4/4/2005 12:08:09 AM

Aaron and all,

Any experience with this?

http://www.ferventsoftware.com/

It looks like a great way for Windows users to
get on the Linux bandwagon...

-Carl

🔗paolovalladolid <phv40@...>

4/4/2005 11:55:47 AM

--- In MakeMicroMusic@yahoogroups.com, Carl Lumma <ekin@l...> wrote:
> Aaron and all,
>
> Any experience with this?
>
> http://www.ferventsoftware.com/
>
> It looks like a great way for Windows users to
> get on the Linux bandwagon...
>
> -Carl

I recall Rosegarden getting excellent reviews and these are the same
people that developed it.

🔗Jonathan M. Szanto <JSZANTO@...>

4/4/2005 1:47:58 PM

C/P,

{you wrote...}
>I recall Rosegarden getting excellent reviews and these are the same >people that developed it.

I find it especially intriguing that one can boot it in another OS. It doesn't do anything I can't already do anyway, but I might give it a spin.

Cheers,
Jon

🔗Aaron Krister Johnson <aaron@...>

4/4/2005 1:59:27 PM

On Monday 04 April 2005 07:08 am, Carl Lumma wrote:
> Aaron and all,
>
> Any experience with this?
>
> http://www.ferventsoftware.com/
>
> It looks like a great way for Windows users to
> get on the Linux bandwagon...
>

Carl, I've heard about this, it does look interesting, and I'm all for
user-friendly ways for people new to Linux to give it a try.

One thing I can say from experience--stay away from DeMuDi (Agnula), a Debian
based distro. I found it very un-customization friendly, and had problem with
hardware recognition for my old Toshiba Portege laptop, particularly with
recognizing my legacy Yamaha opl3-sa2 card that comes in the Toshiba.
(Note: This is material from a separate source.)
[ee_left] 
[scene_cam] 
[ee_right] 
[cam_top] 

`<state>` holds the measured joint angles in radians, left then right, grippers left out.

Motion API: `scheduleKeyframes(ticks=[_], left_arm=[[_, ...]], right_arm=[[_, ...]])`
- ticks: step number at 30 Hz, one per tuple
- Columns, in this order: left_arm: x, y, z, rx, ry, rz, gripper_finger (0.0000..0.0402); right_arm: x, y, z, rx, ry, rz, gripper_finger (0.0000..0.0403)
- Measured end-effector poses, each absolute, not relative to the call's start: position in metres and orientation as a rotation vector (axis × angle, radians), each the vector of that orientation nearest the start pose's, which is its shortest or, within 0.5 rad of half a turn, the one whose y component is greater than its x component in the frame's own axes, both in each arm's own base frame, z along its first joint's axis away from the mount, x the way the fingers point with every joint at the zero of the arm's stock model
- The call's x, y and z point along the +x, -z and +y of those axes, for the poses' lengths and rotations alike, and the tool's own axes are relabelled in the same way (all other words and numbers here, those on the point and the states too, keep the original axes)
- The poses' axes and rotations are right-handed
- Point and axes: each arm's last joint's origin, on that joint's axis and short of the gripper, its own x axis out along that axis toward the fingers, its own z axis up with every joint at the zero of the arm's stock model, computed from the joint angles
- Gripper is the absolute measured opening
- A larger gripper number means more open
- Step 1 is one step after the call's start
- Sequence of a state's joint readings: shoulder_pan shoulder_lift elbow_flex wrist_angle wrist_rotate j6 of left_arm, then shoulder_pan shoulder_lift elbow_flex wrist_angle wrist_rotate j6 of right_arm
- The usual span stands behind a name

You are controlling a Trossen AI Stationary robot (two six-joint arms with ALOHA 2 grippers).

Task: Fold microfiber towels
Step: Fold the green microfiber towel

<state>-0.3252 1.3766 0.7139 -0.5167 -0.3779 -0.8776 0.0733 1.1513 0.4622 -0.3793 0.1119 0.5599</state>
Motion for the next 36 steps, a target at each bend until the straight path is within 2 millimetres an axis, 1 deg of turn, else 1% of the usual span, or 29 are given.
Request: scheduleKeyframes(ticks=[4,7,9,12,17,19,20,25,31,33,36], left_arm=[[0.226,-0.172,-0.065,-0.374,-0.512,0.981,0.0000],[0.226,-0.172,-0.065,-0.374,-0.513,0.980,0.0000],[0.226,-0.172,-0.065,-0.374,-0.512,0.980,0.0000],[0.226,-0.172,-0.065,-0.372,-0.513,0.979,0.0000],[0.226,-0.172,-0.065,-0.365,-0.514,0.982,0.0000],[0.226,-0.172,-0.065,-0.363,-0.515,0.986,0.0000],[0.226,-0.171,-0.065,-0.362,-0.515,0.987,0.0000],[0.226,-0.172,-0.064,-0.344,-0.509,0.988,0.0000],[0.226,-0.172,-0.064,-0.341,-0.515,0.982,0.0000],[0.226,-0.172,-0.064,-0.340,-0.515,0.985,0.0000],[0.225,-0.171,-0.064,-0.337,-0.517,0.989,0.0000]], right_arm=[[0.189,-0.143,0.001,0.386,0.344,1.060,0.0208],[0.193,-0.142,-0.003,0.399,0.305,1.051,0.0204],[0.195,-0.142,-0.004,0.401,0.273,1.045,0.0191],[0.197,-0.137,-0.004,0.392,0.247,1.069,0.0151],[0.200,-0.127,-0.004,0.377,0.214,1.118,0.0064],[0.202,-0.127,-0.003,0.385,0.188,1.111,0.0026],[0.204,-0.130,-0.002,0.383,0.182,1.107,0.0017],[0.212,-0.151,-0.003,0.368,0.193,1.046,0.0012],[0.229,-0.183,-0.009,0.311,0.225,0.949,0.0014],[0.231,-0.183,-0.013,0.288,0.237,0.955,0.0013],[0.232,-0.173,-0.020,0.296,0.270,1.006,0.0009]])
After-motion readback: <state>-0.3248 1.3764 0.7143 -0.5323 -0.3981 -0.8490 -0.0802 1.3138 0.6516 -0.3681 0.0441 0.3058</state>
I recently switched back to Slackware, (I use it about 5 years ago), which is
hardcore unix-y flavored Linux, and a third party distributes pre-compiled
audio packages for it from www.audioslack.com. Margo Schulter also uses
Slackware. I should have never left Slackware, it's the best Linux flavor
I've tried, and I've done Suse, Mandrake, Beehive, and Gentoo as well. I've
avoided Red Hat, although some swear by it. I was under the spell of BeOS for
a time as well, but gave up when I realized how stuck and un-actively
developed it was. I knew I would have to wait years for OpenBeos to be done,
and I couldn't hold on any longer. It's too bad, because BeOS rocked really
hard.

My picks for a Linux distro in order:

1.Slackware
2.Gentoo
3. Suse
4. Mandrake
5. Beehive
6. DeMuDi

I'm curious to hear about anyone's experiences with studio-to-go. Have you
also heard of ubuntu linux? Or dynebolic, another bootable Linux multimedia
OS on a disk?

I'm really curious about Ubuuntu. I'ts been getting a ton of hype lately. I
remains skeptical, but am happy to see project like this blossom. It's good
for the Linux community.

http://www.ubuntulinux.org/

Best,
Aaron.

🔗Brian Redfern <brianwredfern@...>

4/5/2005 3:06:43 PM

Rosegarden has one really dope feature that other
sequencers don't have, I can take my notation and
export a csound score file, a very, very dope feature.